Most corporate travel programs do not include significant consequences for violating policy, and many companies still are missing out on such savings opportunities as pushing travelers toward nonrefundable tickets, according to a survey of 689 North American travel buyers conducted by Egencia and the National Business Travel Association Foundation.
More than 60 percent of buyers in the survey, released on Monday, indicated that their travel policy is more of a guideline than a hard mandate. About the same percentage indicated that travelers who violated policy were reprimanded with a "slap on the wrist," or simply a request from management that they comply with policy in the future. A further 18 percent said their travelers face no consequences at all for violating policies.
The remaining minority took a harder line against policy-breakers.
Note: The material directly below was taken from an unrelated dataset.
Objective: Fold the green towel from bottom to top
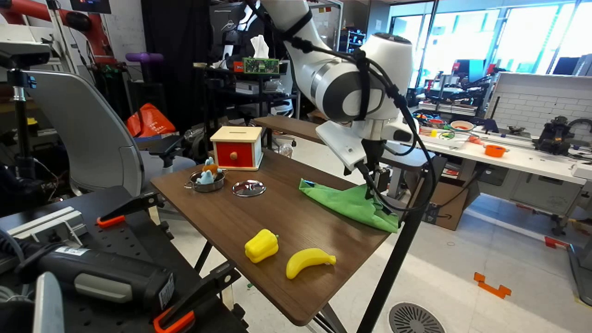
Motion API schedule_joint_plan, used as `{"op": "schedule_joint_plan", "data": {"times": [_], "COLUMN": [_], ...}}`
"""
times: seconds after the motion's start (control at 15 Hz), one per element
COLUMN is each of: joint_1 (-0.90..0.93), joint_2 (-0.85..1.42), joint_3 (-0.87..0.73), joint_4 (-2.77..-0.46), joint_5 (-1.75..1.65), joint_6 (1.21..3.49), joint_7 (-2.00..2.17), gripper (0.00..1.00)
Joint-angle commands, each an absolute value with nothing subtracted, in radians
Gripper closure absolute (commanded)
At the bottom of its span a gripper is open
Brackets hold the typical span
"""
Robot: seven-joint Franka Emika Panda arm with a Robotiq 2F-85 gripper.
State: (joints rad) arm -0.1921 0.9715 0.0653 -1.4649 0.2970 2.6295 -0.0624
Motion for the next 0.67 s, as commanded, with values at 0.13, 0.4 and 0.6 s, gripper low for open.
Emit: {"op": "schedule_joint_plan", "data": {"times": [0.13,0.4,0.6], "joint_1": [-0.266,-0.253,-0.263], "joint_2": [0.675,0.659,0.580], "joint_3": [0.176,0.179,0.195], "joint_4": [-1.766,-1.759,-1.845], "joint_5": [0.318,0.318,0.331], "joint_6": [2.644,2.626,2.622], "joint_7": [-0.230,-0.259,-0.303], "gripper": [0.00,0.00,0.00]}}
Eighteen percent said such travelers face possible non-reimbursement, and 5 percent said policy violations could result in discipline or even termination.
About one-third of the respondents said they do not require travelers to purchase nonrefundable airfares, which NBTA and Egencia estimated cost an average of 49 percent less than refundable tickets on U.S. domestic routes.
Travel buyers have been taking a harder line against premium air travel, the survey indicated. Two-thirds said they have updated their policy in the past two years to restrict premium class air travel, and nearly half said they now never authorize first- or business-class travel. Only 9 percent authorize travelers to use first or business class on domestic flights.